API key management for AI agents: the complete 2026 guide

You wired an agent to something real. Claude Code can now open pull requests. Cursor talks to your GitHub MCP server. A LangChain script reads your inbox and answers tickets. Somewhere along the way you exported OPENAI_API_KEY, GITHUB_TOKEN, and maybe STRIPE_SECRET_KEY into your shell, the same keys a human used to hold, and now an autonomous process that can read files, spawn subprocesses, and call arbitrary URLs holds them too.

You have read "use environment variables" a hundred times. It is starting to feel insufficient, and you are right to be uneasy. This is the page I wish existed: why agent key management is genuinely different from app key management, the full ladder of options with honest tradeoffs, a decision you can act on today, and a best-practices checklist anchored to the 2026 frameworks that matter.

Why agent keys are not app keys

A traditional application reads a secret from its environment and uses it deterministically. The code that runs is the code you wrote and reviewed. Nothing in the request path is going to be talked into doing something else by a stranger.

An agent breaks all three assumptions. It decides at runtime what to call. It reads untrusted input (a web page, an issue comment, a file it was told to summarize) and that input can change its behavior. And it has wide latitude over the machine: it can read any env var, print a stack trace, write a file, or shell out to curl. The same GITHUB_TOKEN you exported for one MCP server is simultaneously visible to Cursor's MCP subprocesses, to Claude Code, to every LangChain script, and to every git and curl child process those spawn. One env, many promptable readers.

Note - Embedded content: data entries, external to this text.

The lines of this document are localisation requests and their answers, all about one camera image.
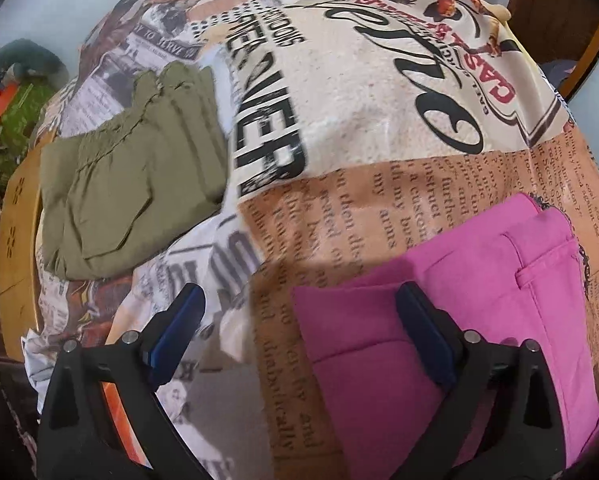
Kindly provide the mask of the green patterned storage box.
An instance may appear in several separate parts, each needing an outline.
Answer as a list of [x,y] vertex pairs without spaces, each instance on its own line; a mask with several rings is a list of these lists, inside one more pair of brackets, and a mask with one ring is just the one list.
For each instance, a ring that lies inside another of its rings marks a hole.
[[33,130],[54,90],[42,77],[19,84],[16,96],[0,118],[0,195],[28,151]]

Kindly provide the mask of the grey plush toy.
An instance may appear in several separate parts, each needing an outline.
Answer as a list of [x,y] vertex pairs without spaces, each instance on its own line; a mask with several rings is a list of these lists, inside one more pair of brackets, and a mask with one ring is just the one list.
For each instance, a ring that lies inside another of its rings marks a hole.
[[0,81],[13,70],[16,81],[30,73],[54,76],[65,70],[64,63],[53,52],[28,39],[17,39],[0,46]]

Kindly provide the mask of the bamboo lap desk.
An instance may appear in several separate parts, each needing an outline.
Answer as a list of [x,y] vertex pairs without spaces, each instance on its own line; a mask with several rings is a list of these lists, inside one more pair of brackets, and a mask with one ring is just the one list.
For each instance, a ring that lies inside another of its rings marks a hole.
[[40,155],[56,133],[44,133],[12,174],[0,217],[0,322],[7,356],[22,362],[22,338],[42,330],[35,242],[40,213]]

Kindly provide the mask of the olive green folded pants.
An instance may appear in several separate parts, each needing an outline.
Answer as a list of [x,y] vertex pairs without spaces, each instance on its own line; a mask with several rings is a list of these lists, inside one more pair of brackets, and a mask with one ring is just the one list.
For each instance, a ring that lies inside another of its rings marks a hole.
[[212,70],[144,72],[126,110],[42,149],[44,268],[68,281],[130,271],[216,214],[227,179]]

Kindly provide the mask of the pink pants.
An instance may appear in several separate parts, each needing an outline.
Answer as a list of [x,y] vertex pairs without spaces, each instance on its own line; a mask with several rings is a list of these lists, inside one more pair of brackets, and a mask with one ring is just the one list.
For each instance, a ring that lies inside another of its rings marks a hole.
[[464,330],[495,344],[538,341],[574,463],[599,420],[579,244],[561,210],[517,194],[345,284],[294,289],[350,475],[388,478],[443,397],[398,318],[396,292],[408,281]]

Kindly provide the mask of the newspaper print blanket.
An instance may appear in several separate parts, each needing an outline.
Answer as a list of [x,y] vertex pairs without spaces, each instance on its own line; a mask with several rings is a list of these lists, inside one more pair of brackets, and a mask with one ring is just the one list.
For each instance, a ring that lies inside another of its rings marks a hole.
[[208,474],[355,479],[294,289],[345,284],[525,194],[561,210],[578,240],[599,402],[599,169],[500,6],[121,0],[85,42],[45,128],[54,140],[99,128],[132,105],[140,74],[173,62],[214,74],[228,148],[222,206],[98,280],[47,272],[40,226],[44,326],[22,341],[39,400],[65,341],[113,344],[196,283],[201,326],[156,395]]

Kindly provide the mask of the brown wooden door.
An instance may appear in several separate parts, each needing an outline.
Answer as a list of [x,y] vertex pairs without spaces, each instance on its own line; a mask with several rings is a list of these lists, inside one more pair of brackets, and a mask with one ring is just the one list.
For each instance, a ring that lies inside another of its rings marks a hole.
[[509,0],[509,27],[565,100],[599,61],[599,6],[593,0]]

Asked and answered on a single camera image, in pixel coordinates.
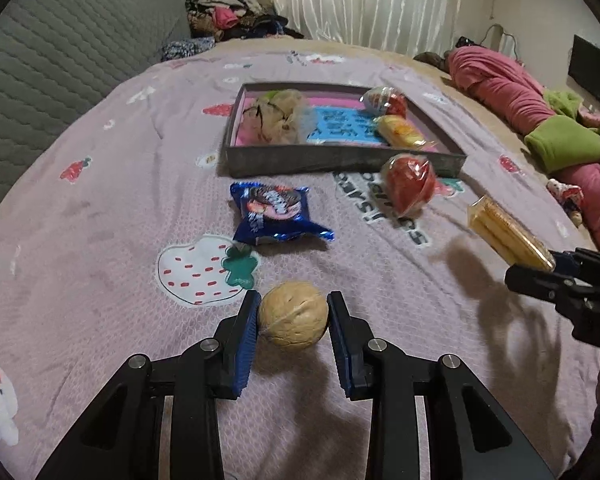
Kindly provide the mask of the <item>beige mesh bath puff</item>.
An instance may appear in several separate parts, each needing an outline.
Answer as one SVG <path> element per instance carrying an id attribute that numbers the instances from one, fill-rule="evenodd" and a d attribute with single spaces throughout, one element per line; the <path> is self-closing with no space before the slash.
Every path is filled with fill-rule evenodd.
<path id="1" fill-rule="evenodd" d="M 302 144 L 316 127 L 316 111 L 300 91 L 273 90 L 244 109 L 238 139 L 244 145 Z"/>

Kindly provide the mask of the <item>grey quilted headboard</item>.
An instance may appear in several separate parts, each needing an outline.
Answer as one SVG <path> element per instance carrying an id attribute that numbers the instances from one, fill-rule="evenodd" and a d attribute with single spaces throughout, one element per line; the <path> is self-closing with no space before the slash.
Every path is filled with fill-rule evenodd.
<path id="1" fill-rule="evenodd" d="M 10 0 L 0 15 L 0 203 L 73 122 L 188 34 L 185 0 Z"/>

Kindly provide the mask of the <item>blue cookie packet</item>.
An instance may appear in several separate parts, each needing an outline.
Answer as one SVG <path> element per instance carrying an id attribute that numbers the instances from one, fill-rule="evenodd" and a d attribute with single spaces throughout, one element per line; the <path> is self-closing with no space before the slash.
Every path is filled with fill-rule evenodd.
<path id="1" fill-rule="evenodd" d="M 233 240 L 249 246 L 291 242 L 304 236 L 331 242 L 334 232 L 311 219 L 308 195 L 304 186 L 232 183 L 230 196 L 240 212 Z"/>

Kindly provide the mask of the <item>pink printed bedsheet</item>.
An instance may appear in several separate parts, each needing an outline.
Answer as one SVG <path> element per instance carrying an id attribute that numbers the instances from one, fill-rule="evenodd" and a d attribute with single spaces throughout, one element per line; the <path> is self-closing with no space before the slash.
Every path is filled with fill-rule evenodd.
<path id="1" fill-rule="evenodd" d="M 248 82 L 390 84 L 464 151 L 415 219 L 397 219 L 378 174 L 276 176 L 305 188 L 330 229 L 237 247 L 240 213 L 218 162 Z M 124 360 L 176 356 L 234 314 L 247 289 L 338 290 L 412 356 L 460 356 L 562 472 L 583 451 L 600 354 L 544 302 L 509 292 L 505 262 L 467 223 L 490 195 L 547 246 L 583 244 L 562 208 L 478 121 L 480 106 L 376 58 L 283 53 L 160 64 L 70 126 L 0 206 L 0 460 L 31 479 Z"/>

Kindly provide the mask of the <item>yellow packaged cake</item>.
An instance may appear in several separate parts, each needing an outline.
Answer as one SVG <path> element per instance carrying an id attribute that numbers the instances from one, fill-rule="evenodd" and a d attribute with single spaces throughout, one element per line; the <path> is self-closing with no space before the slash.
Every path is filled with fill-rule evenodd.
<path id="1" fill-rule="evenodd" d="M 394 148 L 424 150 L 436 144 L 427 140 L 409 120 L 399 115 L 376 117 L 374 124 L 377 132 Z"/>

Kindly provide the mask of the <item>pile of clothes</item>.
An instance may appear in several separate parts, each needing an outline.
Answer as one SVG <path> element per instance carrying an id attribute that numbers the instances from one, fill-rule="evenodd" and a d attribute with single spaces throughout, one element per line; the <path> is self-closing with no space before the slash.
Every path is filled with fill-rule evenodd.
<path id="1" fill-rule="evenodd" d="M 290 37 L 302 32 L 258 0 L 186 0 L 187 19 L 193 38 L 211 37 L 215 42 L 233 39 Z"/>

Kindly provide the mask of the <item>black television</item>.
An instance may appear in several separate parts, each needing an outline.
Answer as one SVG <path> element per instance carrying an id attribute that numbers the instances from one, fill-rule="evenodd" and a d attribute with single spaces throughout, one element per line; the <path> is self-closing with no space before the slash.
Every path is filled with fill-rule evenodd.
<path id="1" fill-rule="evenodd" d="M 600 102 L 600 47 L 574 36 L 568 75 Z"/>

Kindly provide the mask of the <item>pink quilt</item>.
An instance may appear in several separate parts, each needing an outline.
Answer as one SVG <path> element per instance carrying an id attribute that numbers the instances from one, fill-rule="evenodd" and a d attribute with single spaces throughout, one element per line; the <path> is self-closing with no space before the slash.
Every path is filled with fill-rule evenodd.
<path id="1" fill-rule="evenodd" d="M 501 53 L 479 46 L 456 48 L 446 56 L 446 67 L 457 89 L 505 120 L 522 140 L 553 115 L 543 100 L 548 88 Z M 600 164 L 592 162 L 546 175 L 580 186 L 584 222 L 600 248 Z"/>

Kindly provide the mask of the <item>dark shallow box tray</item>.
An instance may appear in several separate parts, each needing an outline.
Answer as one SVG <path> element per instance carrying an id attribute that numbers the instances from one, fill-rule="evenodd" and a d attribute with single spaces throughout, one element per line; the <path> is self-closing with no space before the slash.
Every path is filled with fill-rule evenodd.
<path id="1" fill-rule="evenodd" d="M 325 171 L 379 171 L 392 156 L 402 152 L 427 157 L 440 177 L 456 178 L 463 169 L 467 155 L 450 136 L 450 129 L 424 107 L 423 100 L 408 98 L 407 118 L 432 131 L 439 139 L 433 151 L 412 151 L 407 148 L 382 148 L 358 145 L 248 145 L 234 144 L 242 120 L 242 111 L 262 94 L 273 90 L 294 89 L 307 99 L 357 99 L 361 102 L 365 87 L 317 82 L 255 82 L 243 84 L 228 118 L 222 142 L 222 154 L 228 173 L 234 178 L 276 176 L 276 174 L 307 174 Z"/>

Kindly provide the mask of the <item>green blanket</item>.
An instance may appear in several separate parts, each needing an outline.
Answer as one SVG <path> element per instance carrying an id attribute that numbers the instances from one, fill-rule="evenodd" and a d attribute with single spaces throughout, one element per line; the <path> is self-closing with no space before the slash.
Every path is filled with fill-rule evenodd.
<path id="1" fill-rule="evenodd" d="M 545 89 L 553 113 L 524 137 L 524 144 L 546 174 L 585 164 L 600 164 L 600 115 L 571 91 Z"/>

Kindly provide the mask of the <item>wafer biscuit pack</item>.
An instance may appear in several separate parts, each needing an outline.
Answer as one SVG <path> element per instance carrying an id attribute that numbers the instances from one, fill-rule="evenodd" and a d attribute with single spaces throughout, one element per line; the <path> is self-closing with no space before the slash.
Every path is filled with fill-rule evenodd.
<path id="1" fill-rule="evenodd" d="M 554 256 L 516 218 L 489 195 L 483 195 L 467 209 L 468 226 L 509 265 L 552 272 Z"/>

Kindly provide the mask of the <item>walnut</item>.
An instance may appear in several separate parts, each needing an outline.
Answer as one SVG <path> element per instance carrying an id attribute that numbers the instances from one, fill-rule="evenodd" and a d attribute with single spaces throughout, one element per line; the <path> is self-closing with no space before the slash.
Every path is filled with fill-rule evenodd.
<path id="1" fill-rule="evenodd" d="M 309 348 L 326 332 L 326 296 L 309 282 L 283 282 L 263 296 L 258 323 L 260 333 L 280 348 Z"/>

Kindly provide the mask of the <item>chair with items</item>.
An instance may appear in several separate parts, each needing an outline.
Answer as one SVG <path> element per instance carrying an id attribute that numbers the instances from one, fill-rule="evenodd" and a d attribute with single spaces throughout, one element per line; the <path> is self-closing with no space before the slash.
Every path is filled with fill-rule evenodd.
<path id="1" fill-rule="evenodd" d="M 524 66 L 524 61 L 521 59 L 518 52 L 518 41 L 516 36 L 511 32 L 508 32 L 501 24 L 494 23 L 489 25 L 480 40 L 472 40 L 468 37 L 460 36 L 455 44 L 455 47 L 457 48 L 473 46 L 484 47 L 501 53 L 502 55 L 512 58 L 520 66 Z"/>

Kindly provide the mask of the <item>red toy egg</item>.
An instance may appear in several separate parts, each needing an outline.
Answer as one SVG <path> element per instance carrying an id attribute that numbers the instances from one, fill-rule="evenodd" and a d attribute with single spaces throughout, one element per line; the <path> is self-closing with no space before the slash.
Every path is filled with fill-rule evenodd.
<path id="1" fill-rule="evenodd" d="M 398 218 L 411 217 L 427 205 L 436 189 L 437 175 L 422 155 L 397 154 L 381 169 L 382 182 Z"/>
<path id="2" fill-rule="evenodd" d="M 407 116 L 407 97 L 393 87 L 371 88 L 362 95 L 361 102 L 366 112 L 374 117 L 396 115 L 405 118 Z"/>

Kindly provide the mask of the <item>pink blue book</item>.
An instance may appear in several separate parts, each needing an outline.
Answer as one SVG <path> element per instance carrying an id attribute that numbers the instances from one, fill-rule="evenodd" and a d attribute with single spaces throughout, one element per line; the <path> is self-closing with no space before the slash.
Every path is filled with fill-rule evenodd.
<path id="1" fill-rule="evenodd" d="M 308 99 L 317 114 L 317 127 L 302 144 L 314 145 L 358 145 L 364 148 L 381 146 L 382 148 L 393 148 L 376 130 L 374 117 L 366 112 L 364 105 L 357 99 L 323 98 L 312 96 Z M 431 130 L 424 126 L 416 125 L 411 118 L 409 120 L 429 141 L 436 144 L 432 148 L 415 151 L 433 151 L 439 143 Z M 238 130 L 234 144 L 237 146 L 248 146 L 240 143 Z"/>

The data backs the unease up. GitGuardian's State of Secrets Sprawl 2026 reports tens of millions of new hardcoded secrets in public GitHub commits in 2025, a sharp year-over-year jump, with AI service secrets growing fastest. By GitGuardian's measure, commits authored by code assistants leak secrets at a meaningfully higher rate than the human baseline. And the finding that should make you put this post down and check a config file: thousands of unique secrets were exposed in MCP configuration files, a portion of them still valid. The tooling we adopted to wire agents up is itself becoming a leak surface. (See the report for the exact figures.)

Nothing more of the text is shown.